Exercise prompt: Look through the listing and report every line that has "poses" in it.
▬▬▬▬▬▬▬▬▬▬
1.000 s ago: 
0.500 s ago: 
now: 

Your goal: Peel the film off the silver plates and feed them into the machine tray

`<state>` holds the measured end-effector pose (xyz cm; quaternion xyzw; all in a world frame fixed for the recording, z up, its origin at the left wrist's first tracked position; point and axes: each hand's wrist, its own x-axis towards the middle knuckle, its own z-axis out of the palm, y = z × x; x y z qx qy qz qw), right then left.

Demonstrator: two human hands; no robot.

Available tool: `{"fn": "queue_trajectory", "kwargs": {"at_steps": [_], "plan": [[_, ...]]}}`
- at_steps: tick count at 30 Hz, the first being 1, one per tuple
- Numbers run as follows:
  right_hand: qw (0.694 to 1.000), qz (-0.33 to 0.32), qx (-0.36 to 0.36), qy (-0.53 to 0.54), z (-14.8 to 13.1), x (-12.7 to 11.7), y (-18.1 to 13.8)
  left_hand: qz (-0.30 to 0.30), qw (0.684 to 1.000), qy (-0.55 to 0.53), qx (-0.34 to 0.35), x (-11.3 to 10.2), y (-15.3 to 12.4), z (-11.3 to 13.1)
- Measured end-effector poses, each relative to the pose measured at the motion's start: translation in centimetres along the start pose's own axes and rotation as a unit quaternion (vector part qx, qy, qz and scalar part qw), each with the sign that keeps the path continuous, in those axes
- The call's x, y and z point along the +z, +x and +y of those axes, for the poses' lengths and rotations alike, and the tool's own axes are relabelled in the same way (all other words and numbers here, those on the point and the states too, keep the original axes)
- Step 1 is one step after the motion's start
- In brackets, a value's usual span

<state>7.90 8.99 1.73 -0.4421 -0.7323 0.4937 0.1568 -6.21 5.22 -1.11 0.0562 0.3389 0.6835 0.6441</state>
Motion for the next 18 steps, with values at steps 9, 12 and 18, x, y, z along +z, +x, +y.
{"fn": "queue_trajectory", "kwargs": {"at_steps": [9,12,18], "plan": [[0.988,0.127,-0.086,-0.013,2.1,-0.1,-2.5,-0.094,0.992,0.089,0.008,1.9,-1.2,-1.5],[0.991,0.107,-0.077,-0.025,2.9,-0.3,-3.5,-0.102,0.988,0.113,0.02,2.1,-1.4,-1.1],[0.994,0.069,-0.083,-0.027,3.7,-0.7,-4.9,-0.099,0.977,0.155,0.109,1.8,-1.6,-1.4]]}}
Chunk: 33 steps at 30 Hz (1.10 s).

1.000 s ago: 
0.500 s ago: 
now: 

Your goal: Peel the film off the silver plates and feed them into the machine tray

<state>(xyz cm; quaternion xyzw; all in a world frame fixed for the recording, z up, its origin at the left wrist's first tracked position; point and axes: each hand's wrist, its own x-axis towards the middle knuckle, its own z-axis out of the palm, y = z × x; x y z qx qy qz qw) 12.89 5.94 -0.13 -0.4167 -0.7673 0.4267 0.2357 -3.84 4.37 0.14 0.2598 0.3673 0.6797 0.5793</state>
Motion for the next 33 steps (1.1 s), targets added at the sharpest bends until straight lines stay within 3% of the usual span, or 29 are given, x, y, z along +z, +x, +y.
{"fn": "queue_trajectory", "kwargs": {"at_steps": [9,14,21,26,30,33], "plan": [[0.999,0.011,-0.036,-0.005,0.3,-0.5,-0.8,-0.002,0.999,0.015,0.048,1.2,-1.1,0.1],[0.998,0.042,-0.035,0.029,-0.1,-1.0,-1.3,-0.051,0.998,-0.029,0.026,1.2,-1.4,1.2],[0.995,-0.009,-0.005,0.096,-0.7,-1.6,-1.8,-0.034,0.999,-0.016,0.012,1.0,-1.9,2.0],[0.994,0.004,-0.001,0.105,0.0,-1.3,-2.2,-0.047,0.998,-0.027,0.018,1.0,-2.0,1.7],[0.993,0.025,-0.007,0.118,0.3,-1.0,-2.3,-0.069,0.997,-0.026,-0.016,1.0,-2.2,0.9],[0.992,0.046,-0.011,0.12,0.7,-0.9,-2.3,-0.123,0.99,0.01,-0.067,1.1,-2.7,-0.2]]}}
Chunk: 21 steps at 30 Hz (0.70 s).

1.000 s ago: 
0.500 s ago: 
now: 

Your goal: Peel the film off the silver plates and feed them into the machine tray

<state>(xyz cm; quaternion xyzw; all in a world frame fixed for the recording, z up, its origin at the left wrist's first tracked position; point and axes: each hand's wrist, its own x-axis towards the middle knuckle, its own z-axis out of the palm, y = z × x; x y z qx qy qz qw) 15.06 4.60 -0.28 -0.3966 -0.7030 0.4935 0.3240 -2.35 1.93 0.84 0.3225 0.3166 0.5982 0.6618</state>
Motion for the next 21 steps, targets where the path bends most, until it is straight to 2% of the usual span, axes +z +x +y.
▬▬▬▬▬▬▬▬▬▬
Answer to the exercise:
- Measured end-effector poses, each relative to the pose measured at the motion's start: translation in centimetres along the start pose's own axes and rotation as a unit quaternion (vector part qx, qy, qz and scalar part qw), each with the sign that keeps the path continuous, in those axes
- The call's x, y and z point along the +z, +x and +y of those axes, for the poses' lengths and rotations alike, and the tool's own axes are relabelled in the same way (all other words and numbers here, those on the point and the states too, keep the original axes)

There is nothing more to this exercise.